そんな取谷を今度はかぐや姫が無視しながらワンピース女の方へ近寄っていくと後ろ姿をまじまじと眺め、唇を人差し指で押さえて首を傾げた。
「あなたのこの酷い怪我を見た時、死んでるって思いこんでいたけど、もしかしてあなた生きてるんじゃないかしら?」
「えーーーーーっ!!」
かぐや姫の言葉に美月と翁は同時に声をあげた。
「だっ、だって、このおじさんは見えてないじゃないですか!!」
美月は取谷を指さすと、翁はその通りと言わんばかりに何度もうなずいた。
「失礼だな、おい!俺は死んでるモノはちゃんと見えてんだよ!!そのかわい子ちゃんが言ってるのは霊じゃなくて妖怪とかの類じゃねぇの」
取谷は最後の大トロを口に入れた。
「生き霊」
今迄黙っていた嫗が口を開いた。
「私、一度生霊に取り憑かれた事があります。豊作さんのストーカーに嫉妬されて、それはそれは大変で、亀の子神社の神主さんにお祓いをして頂いたんです」
取谷は手をポンと叩くと嫗を指差した。
「そうだ!そんな事があった!そん時も俺は見えなかったんだよな。亀の子神社の神主は確かに強い霊能力を持っていたけど代変わりしちゃって、今は息子が神主なんだよ。
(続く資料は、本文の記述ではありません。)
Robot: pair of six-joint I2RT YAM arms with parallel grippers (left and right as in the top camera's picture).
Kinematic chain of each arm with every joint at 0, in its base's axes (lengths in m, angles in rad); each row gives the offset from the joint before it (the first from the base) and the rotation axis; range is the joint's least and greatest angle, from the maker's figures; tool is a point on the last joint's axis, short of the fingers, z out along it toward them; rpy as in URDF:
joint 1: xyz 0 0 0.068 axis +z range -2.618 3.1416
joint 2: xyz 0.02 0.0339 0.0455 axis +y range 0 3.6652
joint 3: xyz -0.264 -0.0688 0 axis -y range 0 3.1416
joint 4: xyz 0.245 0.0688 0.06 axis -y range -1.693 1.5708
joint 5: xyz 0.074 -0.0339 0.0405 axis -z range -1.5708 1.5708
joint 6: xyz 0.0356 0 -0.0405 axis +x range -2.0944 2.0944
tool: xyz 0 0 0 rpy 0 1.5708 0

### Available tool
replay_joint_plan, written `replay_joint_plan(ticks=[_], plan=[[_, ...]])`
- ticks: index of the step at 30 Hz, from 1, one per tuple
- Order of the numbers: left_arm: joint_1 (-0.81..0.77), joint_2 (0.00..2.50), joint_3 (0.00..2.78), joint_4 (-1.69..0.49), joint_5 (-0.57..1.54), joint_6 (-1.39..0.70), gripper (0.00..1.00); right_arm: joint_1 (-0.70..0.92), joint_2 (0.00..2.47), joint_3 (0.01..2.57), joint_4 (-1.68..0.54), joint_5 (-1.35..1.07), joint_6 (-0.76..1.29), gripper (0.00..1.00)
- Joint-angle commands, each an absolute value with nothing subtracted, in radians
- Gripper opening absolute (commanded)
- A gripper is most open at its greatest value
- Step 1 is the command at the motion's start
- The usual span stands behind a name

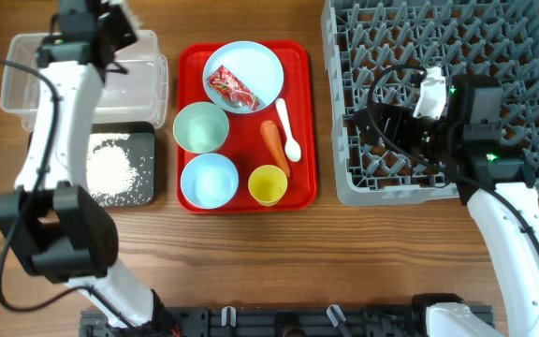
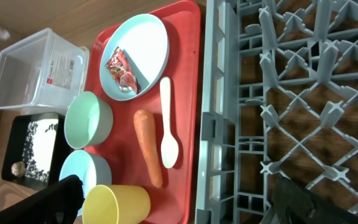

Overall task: Sort waste into correct bins and load items into the dishwasher rack
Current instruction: 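Carry the tissue left and drop it into the clear bin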

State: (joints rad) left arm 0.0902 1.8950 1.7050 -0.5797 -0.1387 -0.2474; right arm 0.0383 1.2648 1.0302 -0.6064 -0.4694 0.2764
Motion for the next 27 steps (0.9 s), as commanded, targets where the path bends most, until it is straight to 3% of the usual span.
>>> replay_joint_plan(ticks=[1,2,3,4,5,13,19,27], plan=[[0.166,2.002,1.713,-0.595,-0.159,-0.339,0.55,0.042,1.277,1.039,-0.606,-0.459,0.288,1.00],[0.180,2.011,1.713,-0.607,-0.137,-0.349,0.74,0.042,1.277,1.039,-0.604,-0.459,0.288,0.99],[0.191,2.017,1.713,-0.620,-0.111,-0.349,0.81,0.042,1.277,1.039,-0.603,-0.459,0.287,0.99],[0.200,2.019,1.713,-0.634,-0.086,-0.348,0.95,0.042,1.277,1.039,-0.603,-0.459,0.288,1.00],[0.204,2.019,1.713,-0.641,-0.071,-0.349,1.00,0.042,1.277,1.039,-0.603,-0.459,0.288,1.00],[0.196,1.966,1.719,-0.591,0.112,-0.349,1.00,0.042,1.277,1.039,-0.604,-0.448,0.288,0.99],[0.134,1.924,1.724,-0.613,0.086,-0.405,1.00,0.042,1.277,1.039,-0.608,-0.448,0.288,0.99],[-0.092,1.971,1.724,-0.621,0.033,-0.355,1.00,0.042,1.277,1.039,-0.607,-0.448,0.288,0.99]])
まだ若いけど大丈夫かなぁ?」
かぐや姫とイケメンは眉間に皺を寄せて顔を引きつらせている。
「亀の子神社?名前からして信頼できん」
残念イケメンは首を振った。
「痒い!もうその言葉を聞くだけで身体が痒くなるぅ〜」
とかぐや姫は細い二の腕を掻き始めた。
美月はと言うと翁を見つめていた。
「あの…今、ストーカーって…翁さんのストーカー?翁さんがストーカーじゃなくて?」
バーコード頭で小太り、しかも美月をイラつかせるこのおじさんにストーカーする女がいるとは到底思えなかった。